To date, their requests have been denied. Lawmakers say they that the state budget crisis prevents them from paying for renovations.
"We just don't have the money," said Rep. Bill Konopnicki, R-Safford, a member of the Judiciary Committee.
Konopnicki said he is concerned about building conditions at state prisons and state facilities overall.
"It's a public-safety issue," he said. (stop sending "the public" to prison for everything if you can't keep us safe!)
In the late 1990s, the fire marshal cut staff and eliminated the position that allowed the agency to inspect prisons about once a year. "We went from having a dedicated person to 'the opportunity for inspection when available,' " Mele said.
In boom years that followed, legislators were more likely to put funds toward needs that were more popular than increasing protections for prisoners and corrections officers.
The prisons now have internal staff members responsible for inspections, and records indicate that fire marshals visit at least part of each complex every few years, though neither the Corrections Department nor the Fire Marshal's Office could produce evidence of inspection at Douglas or Eyman after 2002.
Fire-safety problems are part of an overall pattern of neglect at the prisons, where many buildings are no longer in use because of damage.

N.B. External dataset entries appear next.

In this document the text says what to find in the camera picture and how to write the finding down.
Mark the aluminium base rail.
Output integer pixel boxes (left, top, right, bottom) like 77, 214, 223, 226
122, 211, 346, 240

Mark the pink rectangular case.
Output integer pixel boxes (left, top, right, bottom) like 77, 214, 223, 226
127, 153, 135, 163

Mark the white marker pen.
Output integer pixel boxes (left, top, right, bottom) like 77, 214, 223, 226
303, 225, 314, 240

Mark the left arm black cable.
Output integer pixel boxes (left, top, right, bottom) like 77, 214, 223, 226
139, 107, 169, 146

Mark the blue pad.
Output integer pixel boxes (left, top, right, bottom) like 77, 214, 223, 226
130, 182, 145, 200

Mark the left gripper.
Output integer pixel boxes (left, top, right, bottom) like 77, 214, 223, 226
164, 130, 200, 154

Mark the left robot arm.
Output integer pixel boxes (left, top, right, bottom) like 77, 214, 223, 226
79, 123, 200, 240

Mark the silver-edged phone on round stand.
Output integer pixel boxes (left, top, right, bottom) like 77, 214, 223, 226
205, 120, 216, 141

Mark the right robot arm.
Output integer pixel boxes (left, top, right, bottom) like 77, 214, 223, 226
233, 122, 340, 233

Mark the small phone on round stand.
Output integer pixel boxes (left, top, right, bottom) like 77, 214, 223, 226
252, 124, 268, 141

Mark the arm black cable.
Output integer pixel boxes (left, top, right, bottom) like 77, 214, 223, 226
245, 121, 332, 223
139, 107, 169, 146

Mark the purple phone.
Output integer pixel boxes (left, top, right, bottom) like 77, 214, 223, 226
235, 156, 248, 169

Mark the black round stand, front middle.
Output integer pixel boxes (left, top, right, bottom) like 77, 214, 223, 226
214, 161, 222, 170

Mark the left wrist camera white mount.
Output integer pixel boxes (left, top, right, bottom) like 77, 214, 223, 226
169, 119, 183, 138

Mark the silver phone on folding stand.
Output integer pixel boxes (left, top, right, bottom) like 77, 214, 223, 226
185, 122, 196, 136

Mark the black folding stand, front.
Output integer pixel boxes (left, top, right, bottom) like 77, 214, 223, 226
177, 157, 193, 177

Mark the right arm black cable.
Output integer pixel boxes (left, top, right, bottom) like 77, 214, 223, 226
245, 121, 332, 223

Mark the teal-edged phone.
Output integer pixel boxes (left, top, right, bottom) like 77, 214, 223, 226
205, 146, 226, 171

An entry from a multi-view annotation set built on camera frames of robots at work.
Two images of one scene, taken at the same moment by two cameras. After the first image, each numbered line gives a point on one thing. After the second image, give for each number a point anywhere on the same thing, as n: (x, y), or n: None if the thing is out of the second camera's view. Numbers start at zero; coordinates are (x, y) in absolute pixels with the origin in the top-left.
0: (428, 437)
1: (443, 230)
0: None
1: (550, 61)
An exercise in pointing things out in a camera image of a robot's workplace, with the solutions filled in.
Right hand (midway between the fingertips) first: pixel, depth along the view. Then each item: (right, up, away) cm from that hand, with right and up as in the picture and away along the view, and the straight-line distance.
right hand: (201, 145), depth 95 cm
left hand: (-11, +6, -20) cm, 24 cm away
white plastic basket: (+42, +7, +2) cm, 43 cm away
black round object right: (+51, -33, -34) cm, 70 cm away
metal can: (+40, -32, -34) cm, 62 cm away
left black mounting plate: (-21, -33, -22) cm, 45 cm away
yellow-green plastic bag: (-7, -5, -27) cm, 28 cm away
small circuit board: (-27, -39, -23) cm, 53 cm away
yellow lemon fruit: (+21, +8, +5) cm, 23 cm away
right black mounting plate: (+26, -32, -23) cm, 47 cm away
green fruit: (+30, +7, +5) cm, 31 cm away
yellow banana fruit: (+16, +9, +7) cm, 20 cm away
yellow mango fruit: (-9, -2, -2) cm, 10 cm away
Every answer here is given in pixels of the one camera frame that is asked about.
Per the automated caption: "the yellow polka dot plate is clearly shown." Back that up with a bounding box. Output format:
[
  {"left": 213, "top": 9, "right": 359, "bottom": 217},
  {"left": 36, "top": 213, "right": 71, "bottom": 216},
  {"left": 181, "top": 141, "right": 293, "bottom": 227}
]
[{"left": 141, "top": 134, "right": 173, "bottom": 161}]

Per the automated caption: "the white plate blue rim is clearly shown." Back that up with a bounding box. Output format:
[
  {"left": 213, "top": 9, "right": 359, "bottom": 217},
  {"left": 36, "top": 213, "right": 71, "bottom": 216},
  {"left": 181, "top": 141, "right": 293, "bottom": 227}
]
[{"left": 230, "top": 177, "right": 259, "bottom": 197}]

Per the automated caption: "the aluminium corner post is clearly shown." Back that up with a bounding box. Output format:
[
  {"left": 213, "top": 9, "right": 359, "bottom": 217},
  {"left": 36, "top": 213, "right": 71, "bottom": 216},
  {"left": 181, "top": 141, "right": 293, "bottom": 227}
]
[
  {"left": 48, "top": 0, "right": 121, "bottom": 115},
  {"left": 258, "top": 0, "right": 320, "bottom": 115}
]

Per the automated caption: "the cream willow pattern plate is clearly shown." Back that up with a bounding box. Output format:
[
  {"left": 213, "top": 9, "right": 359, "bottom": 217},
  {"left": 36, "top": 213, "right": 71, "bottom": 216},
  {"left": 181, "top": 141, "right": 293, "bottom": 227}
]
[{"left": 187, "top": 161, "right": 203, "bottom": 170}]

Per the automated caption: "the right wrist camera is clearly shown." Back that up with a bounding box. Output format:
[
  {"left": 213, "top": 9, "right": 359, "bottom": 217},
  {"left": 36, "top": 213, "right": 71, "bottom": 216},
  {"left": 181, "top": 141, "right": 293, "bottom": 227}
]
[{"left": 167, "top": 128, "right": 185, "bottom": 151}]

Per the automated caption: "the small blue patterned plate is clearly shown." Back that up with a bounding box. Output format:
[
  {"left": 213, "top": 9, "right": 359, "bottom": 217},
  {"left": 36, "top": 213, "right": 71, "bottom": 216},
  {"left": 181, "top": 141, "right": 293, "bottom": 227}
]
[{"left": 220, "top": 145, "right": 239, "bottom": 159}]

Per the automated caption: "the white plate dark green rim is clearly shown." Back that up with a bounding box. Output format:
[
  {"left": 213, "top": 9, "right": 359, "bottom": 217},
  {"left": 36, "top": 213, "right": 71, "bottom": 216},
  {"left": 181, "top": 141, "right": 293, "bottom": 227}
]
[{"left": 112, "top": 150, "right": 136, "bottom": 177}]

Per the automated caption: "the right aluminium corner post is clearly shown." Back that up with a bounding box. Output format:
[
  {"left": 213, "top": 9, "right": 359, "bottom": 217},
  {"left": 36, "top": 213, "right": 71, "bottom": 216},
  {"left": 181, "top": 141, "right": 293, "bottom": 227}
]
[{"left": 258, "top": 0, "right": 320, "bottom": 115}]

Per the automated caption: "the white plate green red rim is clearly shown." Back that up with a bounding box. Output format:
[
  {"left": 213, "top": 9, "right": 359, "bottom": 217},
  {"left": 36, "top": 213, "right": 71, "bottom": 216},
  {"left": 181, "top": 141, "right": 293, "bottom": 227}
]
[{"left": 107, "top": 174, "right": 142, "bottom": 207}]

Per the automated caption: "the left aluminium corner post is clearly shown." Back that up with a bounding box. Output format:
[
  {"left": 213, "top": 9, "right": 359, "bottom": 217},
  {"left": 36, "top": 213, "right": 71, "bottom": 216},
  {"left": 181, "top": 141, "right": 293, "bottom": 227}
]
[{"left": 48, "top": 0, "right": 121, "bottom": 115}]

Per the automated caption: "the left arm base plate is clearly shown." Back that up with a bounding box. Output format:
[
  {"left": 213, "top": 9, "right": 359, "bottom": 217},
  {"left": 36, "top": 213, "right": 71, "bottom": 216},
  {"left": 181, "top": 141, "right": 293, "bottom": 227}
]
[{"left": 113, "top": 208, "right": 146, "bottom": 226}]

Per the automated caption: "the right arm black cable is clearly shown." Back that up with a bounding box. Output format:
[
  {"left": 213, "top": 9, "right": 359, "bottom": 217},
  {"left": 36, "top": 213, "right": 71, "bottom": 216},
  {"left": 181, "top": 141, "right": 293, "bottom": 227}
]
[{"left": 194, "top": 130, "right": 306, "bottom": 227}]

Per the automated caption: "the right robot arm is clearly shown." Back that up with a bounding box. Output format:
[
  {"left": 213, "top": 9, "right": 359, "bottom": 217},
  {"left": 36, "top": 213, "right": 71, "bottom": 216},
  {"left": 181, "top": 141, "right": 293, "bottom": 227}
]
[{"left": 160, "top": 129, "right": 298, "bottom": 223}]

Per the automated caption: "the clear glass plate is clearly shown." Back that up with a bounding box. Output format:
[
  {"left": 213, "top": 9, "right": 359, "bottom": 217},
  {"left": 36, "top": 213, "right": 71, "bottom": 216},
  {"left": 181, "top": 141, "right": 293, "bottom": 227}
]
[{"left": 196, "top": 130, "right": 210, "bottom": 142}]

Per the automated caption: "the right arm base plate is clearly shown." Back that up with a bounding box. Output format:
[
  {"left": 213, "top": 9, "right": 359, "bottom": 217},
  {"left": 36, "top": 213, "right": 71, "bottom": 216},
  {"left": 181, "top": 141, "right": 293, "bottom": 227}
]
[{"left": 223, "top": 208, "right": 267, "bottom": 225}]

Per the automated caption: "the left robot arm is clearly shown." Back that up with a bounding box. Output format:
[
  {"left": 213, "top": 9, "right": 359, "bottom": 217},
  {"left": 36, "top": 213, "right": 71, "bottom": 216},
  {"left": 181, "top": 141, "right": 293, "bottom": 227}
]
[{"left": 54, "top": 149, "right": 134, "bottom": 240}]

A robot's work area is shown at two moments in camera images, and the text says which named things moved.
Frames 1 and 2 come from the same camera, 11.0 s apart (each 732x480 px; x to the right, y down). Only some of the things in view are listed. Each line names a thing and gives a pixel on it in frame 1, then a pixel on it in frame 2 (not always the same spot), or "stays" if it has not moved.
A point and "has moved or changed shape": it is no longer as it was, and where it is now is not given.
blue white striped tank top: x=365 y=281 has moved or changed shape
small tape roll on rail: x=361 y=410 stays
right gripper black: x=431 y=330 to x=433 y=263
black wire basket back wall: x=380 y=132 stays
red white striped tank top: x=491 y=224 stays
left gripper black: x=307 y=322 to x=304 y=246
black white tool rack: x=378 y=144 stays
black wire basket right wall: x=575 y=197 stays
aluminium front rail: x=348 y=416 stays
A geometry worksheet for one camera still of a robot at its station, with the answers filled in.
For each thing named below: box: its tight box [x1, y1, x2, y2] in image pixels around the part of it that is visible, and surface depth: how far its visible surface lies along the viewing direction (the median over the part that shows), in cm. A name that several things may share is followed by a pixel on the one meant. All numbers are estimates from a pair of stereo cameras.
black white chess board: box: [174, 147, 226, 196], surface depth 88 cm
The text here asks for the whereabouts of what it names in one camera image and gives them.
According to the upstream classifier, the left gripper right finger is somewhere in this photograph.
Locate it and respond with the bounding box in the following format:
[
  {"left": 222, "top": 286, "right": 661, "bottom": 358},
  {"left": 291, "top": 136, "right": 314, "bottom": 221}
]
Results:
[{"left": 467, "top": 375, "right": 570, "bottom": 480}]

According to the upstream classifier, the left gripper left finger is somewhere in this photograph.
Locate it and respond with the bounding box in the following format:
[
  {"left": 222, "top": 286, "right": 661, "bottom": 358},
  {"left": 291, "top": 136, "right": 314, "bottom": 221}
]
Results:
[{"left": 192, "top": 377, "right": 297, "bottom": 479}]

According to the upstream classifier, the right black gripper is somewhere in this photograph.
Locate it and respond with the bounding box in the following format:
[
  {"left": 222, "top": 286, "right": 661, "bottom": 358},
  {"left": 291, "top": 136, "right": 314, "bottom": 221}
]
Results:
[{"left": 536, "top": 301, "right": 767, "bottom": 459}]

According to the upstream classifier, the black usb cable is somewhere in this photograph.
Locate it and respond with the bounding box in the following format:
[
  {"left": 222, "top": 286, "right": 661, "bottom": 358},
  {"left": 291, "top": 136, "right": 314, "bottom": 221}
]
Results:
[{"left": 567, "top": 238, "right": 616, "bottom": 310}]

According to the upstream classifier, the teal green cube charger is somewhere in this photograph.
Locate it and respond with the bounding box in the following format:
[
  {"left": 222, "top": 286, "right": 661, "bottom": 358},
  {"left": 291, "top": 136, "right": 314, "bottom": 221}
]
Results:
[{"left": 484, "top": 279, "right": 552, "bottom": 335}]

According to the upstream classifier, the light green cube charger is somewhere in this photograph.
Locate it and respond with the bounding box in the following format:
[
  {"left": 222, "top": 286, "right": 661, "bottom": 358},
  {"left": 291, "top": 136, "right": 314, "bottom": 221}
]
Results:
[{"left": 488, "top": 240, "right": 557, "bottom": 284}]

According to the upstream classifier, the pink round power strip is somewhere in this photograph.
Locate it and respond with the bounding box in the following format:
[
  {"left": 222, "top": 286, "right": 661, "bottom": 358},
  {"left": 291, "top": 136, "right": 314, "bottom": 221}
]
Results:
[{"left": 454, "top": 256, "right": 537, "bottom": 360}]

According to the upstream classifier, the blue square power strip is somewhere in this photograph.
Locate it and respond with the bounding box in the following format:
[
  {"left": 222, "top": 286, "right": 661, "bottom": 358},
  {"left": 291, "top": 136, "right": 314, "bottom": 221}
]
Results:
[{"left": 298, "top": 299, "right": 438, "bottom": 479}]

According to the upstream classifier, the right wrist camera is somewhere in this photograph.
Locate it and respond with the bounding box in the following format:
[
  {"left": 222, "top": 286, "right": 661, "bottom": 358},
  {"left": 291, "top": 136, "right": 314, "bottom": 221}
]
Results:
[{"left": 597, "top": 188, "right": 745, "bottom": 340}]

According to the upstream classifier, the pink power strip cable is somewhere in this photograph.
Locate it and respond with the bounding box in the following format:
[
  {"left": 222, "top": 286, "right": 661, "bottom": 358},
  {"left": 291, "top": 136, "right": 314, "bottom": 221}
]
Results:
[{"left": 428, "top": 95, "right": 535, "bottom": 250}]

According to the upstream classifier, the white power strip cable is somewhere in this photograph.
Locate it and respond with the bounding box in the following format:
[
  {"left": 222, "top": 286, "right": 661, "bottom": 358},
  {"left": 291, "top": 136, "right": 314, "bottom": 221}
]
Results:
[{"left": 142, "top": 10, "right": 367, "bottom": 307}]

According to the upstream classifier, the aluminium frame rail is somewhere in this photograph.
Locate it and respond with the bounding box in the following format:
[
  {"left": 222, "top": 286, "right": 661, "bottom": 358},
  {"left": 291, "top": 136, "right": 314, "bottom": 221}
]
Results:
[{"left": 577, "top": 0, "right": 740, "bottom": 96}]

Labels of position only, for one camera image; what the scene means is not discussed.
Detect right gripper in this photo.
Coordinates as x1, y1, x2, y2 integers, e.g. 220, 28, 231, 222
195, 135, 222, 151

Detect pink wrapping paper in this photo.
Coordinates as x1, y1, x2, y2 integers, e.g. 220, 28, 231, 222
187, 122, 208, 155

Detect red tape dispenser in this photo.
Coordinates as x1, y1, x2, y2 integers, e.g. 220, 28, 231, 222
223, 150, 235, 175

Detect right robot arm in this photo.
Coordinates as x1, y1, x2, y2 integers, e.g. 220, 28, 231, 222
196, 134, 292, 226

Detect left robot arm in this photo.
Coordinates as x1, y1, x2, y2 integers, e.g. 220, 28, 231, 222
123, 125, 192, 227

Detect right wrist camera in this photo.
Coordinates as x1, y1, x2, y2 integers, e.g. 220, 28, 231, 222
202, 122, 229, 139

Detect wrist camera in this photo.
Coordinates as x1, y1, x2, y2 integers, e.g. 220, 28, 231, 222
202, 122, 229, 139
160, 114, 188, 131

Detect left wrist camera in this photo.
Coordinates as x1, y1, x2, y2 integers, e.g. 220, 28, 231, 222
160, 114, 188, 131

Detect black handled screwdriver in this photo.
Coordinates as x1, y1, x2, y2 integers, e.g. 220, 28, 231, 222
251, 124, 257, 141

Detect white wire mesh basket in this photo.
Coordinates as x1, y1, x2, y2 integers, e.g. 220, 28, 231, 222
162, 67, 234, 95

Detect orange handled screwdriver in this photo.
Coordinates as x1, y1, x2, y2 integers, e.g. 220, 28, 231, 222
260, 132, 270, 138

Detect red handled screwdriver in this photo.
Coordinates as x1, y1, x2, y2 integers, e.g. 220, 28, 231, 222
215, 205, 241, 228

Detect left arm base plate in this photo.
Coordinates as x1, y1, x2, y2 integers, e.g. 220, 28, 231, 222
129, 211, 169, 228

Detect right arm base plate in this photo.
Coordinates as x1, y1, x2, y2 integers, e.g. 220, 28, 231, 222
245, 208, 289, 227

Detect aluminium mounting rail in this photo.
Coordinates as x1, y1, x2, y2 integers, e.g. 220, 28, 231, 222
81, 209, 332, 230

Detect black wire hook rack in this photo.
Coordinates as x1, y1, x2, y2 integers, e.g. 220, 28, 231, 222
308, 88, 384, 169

Leaking roofs, broken floor tiles and sagging foundations have rendered many structures uninhabitable. Some residential units at the juvenile facilities don't have bathrooms, much less sprinklers.
Now, with Arizona facing its worst fiscal crisis since the Great Depression, the prospects of fixing fire systems in the prisons are all but nil.
Future unknown
It's unclear how the prison system's myriad safety issues would affect the state's ability to privatize its prisons, transferring operational authority to a corporation.A company could decline to bid on facilities with fire-safety issues. Or a company could ask the state to indemnify it against any lawsuits filed in the event of a fire. (don't let them. Don't you dare.)
Prison officials say that until the Legislature proceeds with a request for proposals, they don't know what a deal might look like. Corrections officials were to meet Dec. 17 with a legislative committee that would give them the authority to proceed with privatization. They planned to discuss a timeline for issuing a request for proposal.
Then Gov. Jan Brewer called a special session to deal with the state's budget crisis, and the meeting was canceled. It has not been rescheduled.